PROBLEM STATEMENT —
The line containing "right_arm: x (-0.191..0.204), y" marks the end: copy exactly every line from the start of the records below up to and including it, leaving out pictures.

ENTRIES SUPPLIED —
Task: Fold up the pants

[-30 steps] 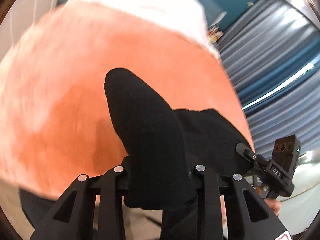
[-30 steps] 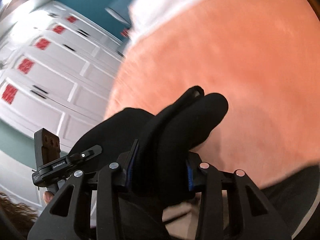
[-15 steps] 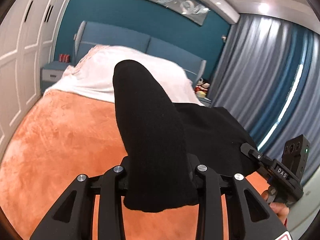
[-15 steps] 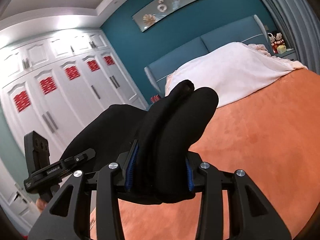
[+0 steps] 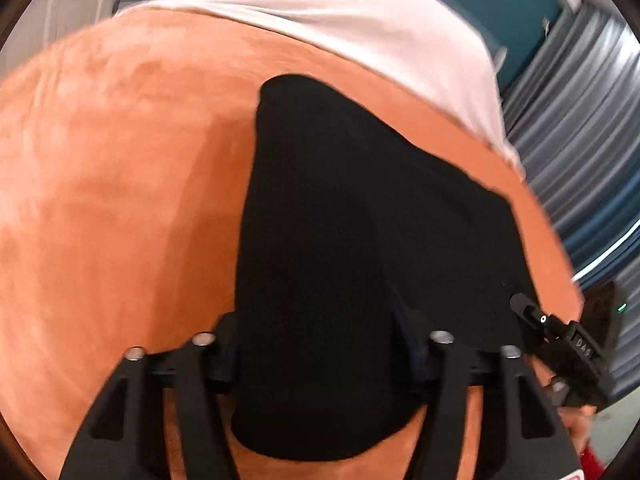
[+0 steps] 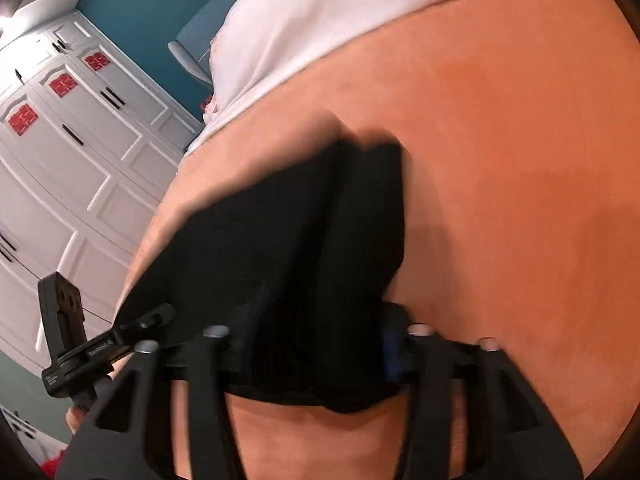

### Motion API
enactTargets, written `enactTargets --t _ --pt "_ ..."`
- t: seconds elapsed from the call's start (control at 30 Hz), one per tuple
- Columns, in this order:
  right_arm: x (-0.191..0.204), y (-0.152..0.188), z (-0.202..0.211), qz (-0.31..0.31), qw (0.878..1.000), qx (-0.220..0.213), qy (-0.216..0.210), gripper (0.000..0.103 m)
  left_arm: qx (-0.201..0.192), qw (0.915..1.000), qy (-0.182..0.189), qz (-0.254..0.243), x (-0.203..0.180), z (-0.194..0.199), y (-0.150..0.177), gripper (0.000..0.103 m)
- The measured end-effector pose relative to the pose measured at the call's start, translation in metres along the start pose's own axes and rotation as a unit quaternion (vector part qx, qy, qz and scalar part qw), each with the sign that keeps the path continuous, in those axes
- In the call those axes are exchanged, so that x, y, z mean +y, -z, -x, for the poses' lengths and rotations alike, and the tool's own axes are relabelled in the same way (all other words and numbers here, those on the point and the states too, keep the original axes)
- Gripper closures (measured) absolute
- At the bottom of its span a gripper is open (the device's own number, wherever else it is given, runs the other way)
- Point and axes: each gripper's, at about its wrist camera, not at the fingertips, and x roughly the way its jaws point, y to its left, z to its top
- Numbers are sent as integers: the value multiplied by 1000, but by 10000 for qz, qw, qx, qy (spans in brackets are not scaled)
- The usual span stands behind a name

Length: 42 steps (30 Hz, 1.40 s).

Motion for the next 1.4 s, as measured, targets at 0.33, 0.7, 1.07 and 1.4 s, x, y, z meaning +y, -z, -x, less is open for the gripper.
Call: enactTargets --t 0.33,0.7,1.07,1.4 --pt "49 -53 86 -111 9958 -910 -69 68 -1144 9818 -977 -1162 -88 116 -45 43" --pt "34 -68 -80 301 9971 125 692 98 -196 9585 -2396 -1530 -81 -66 -64 19" --pt "22 -56 -83 388 9973 -74 621 103 -460 9409 -2741 -1936 -103 -55 -50 19" --pt "118 -21 52 1208 9762 -40 1801 95 -122 9502 -2551 -1785 -140 64 14 19"
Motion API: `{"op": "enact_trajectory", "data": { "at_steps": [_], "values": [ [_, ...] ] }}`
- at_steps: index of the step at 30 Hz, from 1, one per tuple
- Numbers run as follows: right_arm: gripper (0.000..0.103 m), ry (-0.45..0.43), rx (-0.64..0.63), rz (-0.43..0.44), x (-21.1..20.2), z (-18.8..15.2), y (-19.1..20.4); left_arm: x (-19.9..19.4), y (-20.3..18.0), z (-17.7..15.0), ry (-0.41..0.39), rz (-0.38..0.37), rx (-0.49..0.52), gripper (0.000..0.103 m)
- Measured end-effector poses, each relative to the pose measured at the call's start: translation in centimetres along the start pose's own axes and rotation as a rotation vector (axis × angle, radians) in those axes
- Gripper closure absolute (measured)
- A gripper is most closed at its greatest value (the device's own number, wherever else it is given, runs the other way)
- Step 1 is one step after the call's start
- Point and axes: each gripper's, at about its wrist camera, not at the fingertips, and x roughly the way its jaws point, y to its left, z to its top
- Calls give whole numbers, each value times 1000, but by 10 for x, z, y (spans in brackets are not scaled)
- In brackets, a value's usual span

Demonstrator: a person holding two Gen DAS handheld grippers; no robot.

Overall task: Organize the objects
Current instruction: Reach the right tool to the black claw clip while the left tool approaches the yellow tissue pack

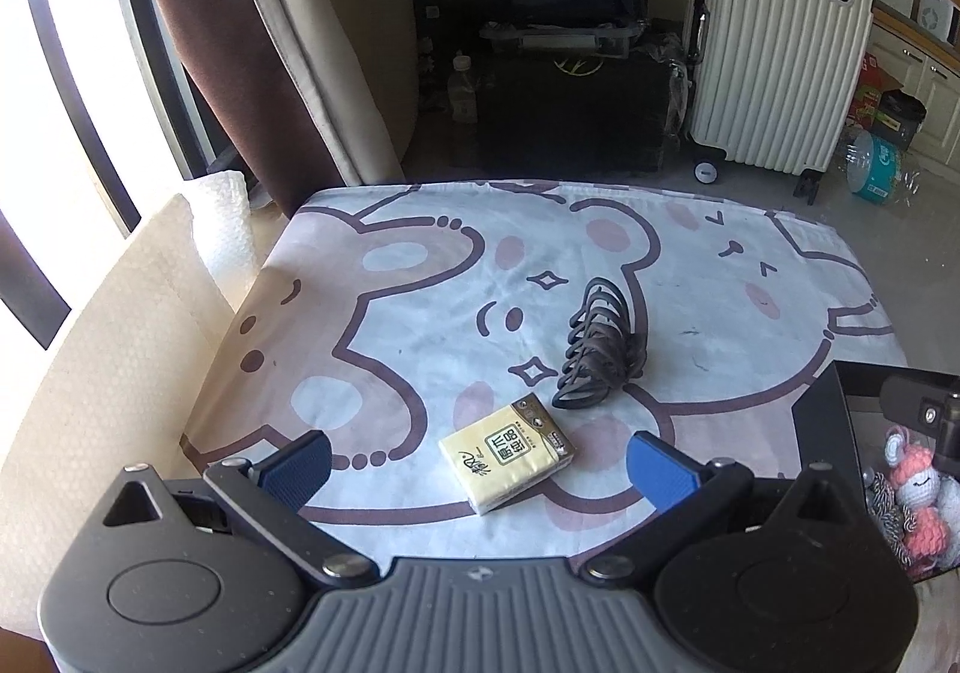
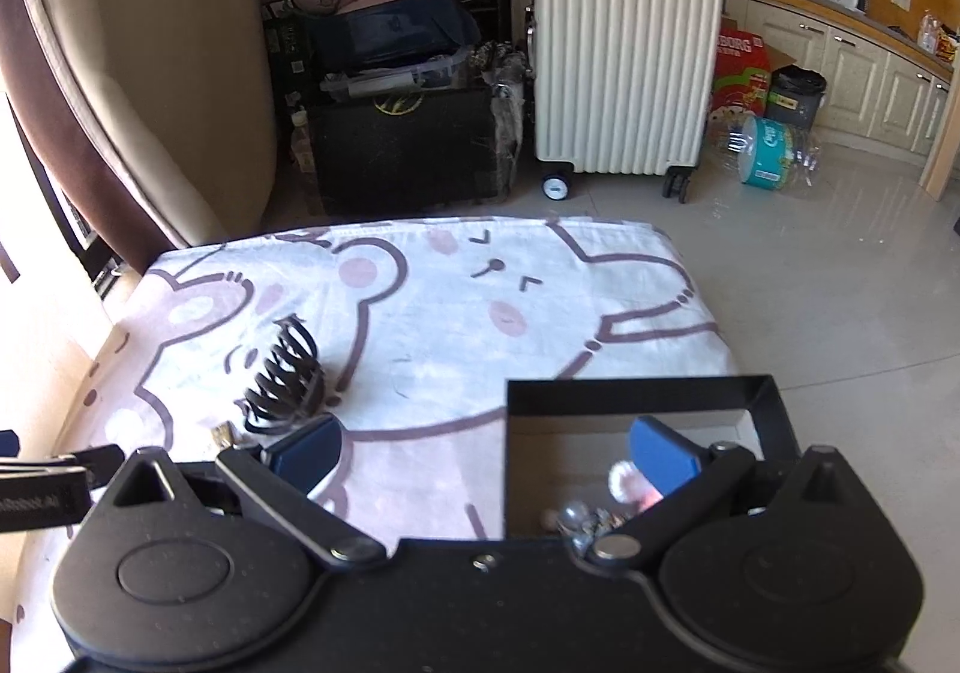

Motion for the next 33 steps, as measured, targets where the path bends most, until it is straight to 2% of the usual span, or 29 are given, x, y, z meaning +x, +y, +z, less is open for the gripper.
{"op": "enact_trajectory", "data": {
  "at_steps": [4,8,14,22,26,33],
  "values": [
    [0,16,18,40,13,12,10,11,-6,11,14,-13,-39,0],
    [0,28,31,37,31,22,18,28,-7,14,34,-21,-62,0],
    [0,63,89,85,68,29,33,59,0,7,76,-22,-117,0],
    [0,108,110,182,119,20,55,92,-4,-2,124,-24,-105,0],
    [0,117,126,203,139,19,58,104,-9,-3,137,-23,-94,0],
    [0,152,265,259,170,14,52,121,-16,-7,163,-21,-82,0]
  ]
}}
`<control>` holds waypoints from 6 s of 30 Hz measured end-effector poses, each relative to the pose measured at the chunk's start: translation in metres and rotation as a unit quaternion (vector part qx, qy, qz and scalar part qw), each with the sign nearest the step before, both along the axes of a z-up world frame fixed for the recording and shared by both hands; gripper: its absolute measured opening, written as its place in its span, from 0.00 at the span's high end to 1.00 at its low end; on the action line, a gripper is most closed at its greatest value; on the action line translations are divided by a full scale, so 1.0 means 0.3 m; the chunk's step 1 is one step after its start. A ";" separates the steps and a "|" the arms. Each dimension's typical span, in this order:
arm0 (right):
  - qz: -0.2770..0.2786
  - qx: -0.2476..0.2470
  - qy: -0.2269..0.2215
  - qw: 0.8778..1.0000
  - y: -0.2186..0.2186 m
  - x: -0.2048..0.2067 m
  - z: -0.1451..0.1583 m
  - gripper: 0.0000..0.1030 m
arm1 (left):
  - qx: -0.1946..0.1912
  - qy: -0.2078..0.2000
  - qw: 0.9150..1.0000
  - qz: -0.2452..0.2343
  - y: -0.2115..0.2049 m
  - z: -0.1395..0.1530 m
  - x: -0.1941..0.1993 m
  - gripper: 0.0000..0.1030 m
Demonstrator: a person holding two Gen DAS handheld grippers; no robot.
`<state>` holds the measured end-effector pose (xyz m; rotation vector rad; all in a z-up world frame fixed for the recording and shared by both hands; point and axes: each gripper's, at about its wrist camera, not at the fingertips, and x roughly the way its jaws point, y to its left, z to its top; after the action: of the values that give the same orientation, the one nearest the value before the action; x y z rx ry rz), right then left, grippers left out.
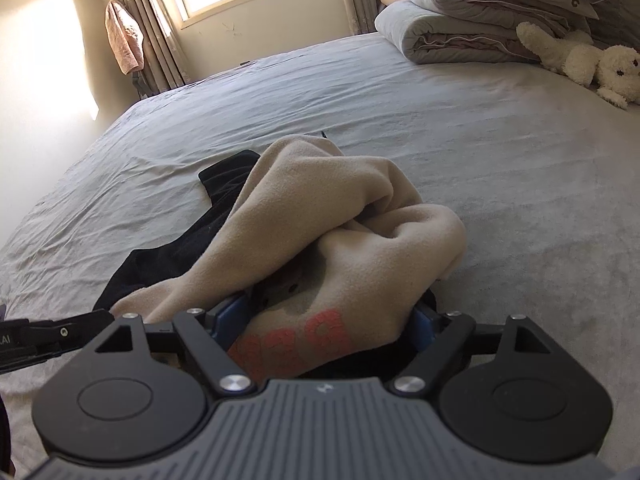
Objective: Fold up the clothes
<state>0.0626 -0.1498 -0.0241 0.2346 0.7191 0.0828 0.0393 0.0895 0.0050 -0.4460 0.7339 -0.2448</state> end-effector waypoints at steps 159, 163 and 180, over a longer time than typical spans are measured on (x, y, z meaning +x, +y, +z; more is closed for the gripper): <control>0.008 -0.066 -0.098 0.993 0.095 -0.005 0.079 0.76 | 0.021 -0.016 0.988 0.155 0.302 0.061 -0.048 0.90; 0.011 -0.054 -0.112 0.992 0.083 0.014 0.104 0.75 | 0.026 -0.027 0.986 0.160 0.299 0.077 -0.048 0.90; 0.020 -0.035 -0.052 0.998 -0.008 -0.016 0.066 0.15 | 0.072 -0.001 0.985 0.154 0.225 0.043 -0.018 0.33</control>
<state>0.0577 -0.1522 -0.0042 0.1474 0.6227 0.1068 0.0339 0.1570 0.0178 -0.4157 0.6649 0.0983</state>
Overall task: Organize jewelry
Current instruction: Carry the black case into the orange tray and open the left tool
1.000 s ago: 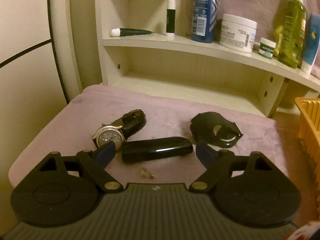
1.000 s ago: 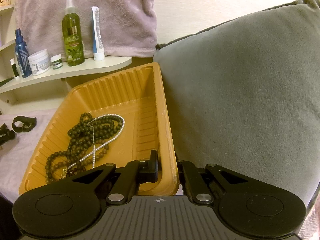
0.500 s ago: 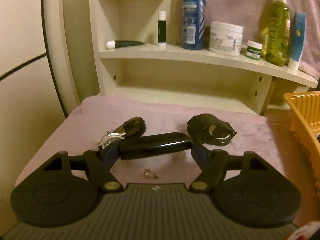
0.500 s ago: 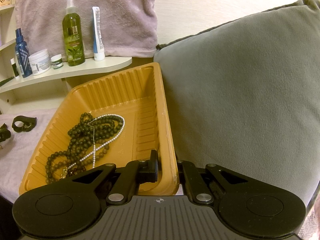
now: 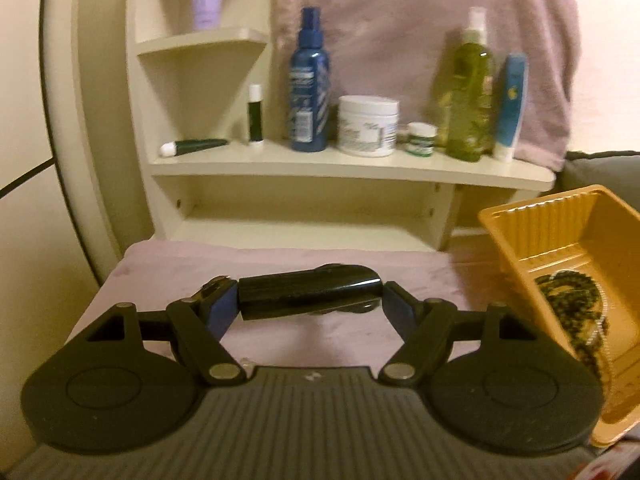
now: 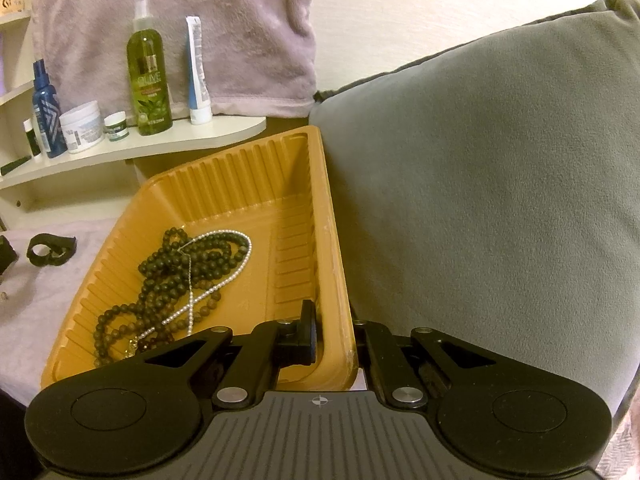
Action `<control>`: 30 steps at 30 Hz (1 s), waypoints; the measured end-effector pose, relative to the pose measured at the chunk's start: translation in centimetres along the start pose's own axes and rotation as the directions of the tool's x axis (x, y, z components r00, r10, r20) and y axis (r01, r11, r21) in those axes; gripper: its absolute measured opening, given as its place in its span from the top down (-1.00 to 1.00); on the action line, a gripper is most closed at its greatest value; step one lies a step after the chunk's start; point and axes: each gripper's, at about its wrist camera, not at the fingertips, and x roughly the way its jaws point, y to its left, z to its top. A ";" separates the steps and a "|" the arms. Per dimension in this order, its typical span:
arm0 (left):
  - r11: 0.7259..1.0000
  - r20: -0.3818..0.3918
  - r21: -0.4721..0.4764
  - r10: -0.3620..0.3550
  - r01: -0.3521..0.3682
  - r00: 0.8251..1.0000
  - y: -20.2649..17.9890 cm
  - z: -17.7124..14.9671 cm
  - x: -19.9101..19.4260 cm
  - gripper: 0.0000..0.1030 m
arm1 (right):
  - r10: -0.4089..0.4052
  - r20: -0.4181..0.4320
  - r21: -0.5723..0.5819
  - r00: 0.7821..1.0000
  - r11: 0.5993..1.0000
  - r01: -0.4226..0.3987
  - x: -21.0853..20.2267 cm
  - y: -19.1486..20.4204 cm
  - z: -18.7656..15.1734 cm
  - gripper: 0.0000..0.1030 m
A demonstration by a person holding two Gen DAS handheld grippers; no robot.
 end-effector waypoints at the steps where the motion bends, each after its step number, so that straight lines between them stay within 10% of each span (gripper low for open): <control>1: 1.000 0.000 0.003 -0.012 0.012 1.000 -0.3 0.1 -0.2 -0.45 | 0.000 0.001 0.000 1.000 1.000 0.000 -0.1 0.1 0.0 0.91; 30: 0.953 -0.028 0.098 -0.284 0.285 0.958 -6.5 1.1 -1.9 -0.45 | 0.003 0.008 -0.001 1.000 1.000 -0.003 -0.5 0.4 0.2 0.91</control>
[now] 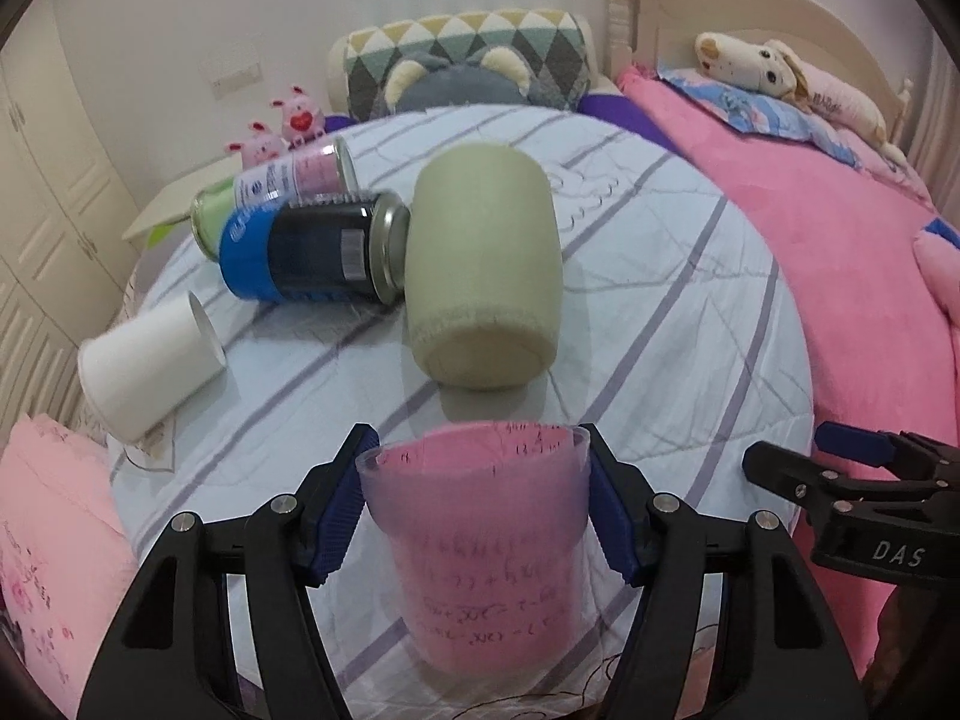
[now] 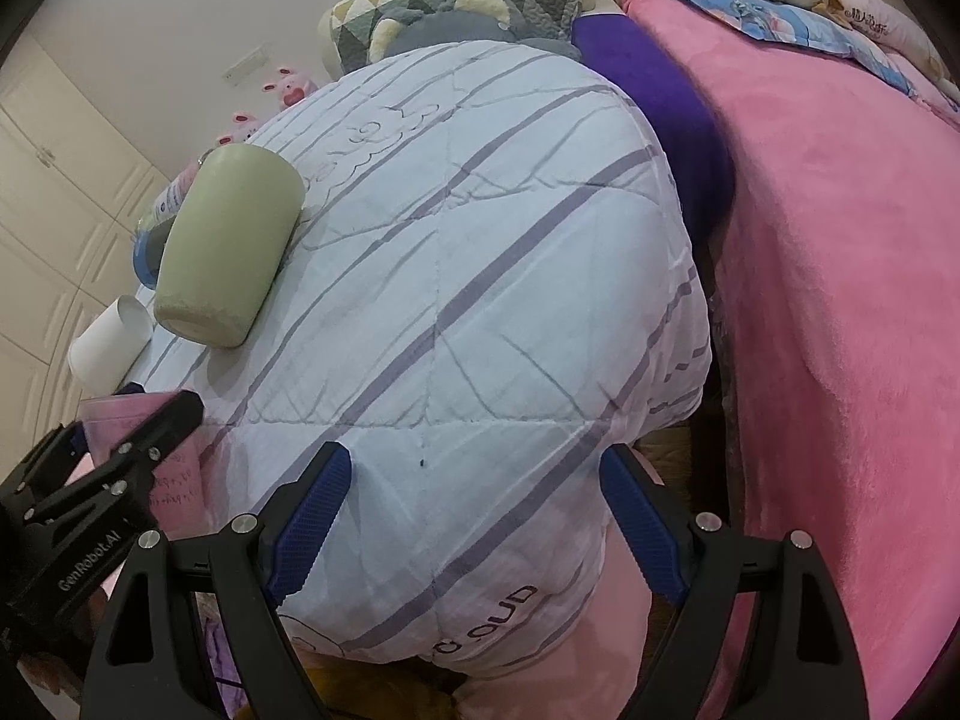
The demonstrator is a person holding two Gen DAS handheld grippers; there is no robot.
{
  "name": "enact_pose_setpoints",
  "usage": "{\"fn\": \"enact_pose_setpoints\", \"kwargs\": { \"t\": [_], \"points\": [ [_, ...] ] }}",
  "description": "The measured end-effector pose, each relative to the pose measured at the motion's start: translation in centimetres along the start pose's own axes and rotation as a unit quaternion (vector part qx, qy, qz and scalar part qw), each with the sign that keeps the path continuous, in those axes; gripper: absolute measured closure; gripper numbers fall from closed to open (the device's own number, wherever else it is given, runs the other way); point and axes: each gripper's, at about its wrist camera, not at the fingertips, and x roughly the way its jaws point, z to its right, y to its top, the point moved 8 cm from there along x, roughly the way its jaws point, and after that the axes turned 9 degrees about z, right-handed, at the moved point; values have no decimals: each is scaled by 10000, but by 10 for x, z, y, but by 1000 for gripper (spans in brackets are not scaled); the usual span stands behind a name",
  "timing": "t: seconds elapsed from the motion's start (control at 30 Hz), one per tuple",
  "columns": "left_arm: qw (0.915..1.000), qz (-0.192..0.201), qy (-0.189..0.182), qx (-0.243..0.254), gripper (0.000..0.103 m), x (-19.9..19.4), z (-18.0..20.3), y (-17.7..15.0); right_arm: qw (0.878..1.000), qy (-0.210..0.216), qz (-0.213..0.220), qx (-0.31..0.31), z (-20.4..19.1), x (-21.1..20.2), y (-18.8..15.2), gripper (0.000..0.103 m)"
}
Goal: Flip cup upright
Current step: 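Rotate the pink cup upright with the left gripper, opening facing up, then lower the upright pink cup onto the quilt and open the left gripper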
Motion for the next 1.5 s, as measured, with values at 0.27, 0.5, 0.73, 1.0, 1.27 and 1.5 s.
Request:
{"fn": "enact_pose_setpoints", "kwargs": {
  "t": [0.27,0.5,0.73,1.0,1.27,1.5],
  "points": [
    [9995,302,57,75,36,-11,0,16,10000,-4,18,-5,-2,-2,1,17],
    [9990,332,294,88,7,-9,-4,10,10000,-38,-28,6,-1,-2,-1,17],
    [9993,279,260,40,7,-9,-8,8,10000,-33,-36,1,-1,-4,-4,17],
    [9991,359,223,45,7,-15,-10,6,10000,-50,-18,-46,-5,-8,-5,17],
    [9987,435,269,78,7,-24,-14,2,9999,-77,37,-133,-13,-17,-7,17],
    [9985,497,218,57,7,-36,-19,-5,9996,-125,95,-252,-24,-28,-14,17]
  ]
}}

SOLVED EXERCISE —
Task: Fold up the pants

[-30 steps] 
[-30 steps] 
[-15 steps] 
[-15 steps] 
[+0 steps] 
[+0 steps] 

### Motion API
enactTargets, written `enactTargets --t _ --pt "_ ..."`
- t: seconds elapsed from the call's start (control at 30 Hz), one per tuple
- Columns, in this order:
  right_arm: x (-0.191..0.204), y (-0.152..0.188), z (-0.202..0.211), qz (-0.31..0.31), qw (0.878..1.000), qx (-0.220..0.213), qy (-0.216..0.210), gripper (0.000..0.103 m)

What precedes this is the full answer.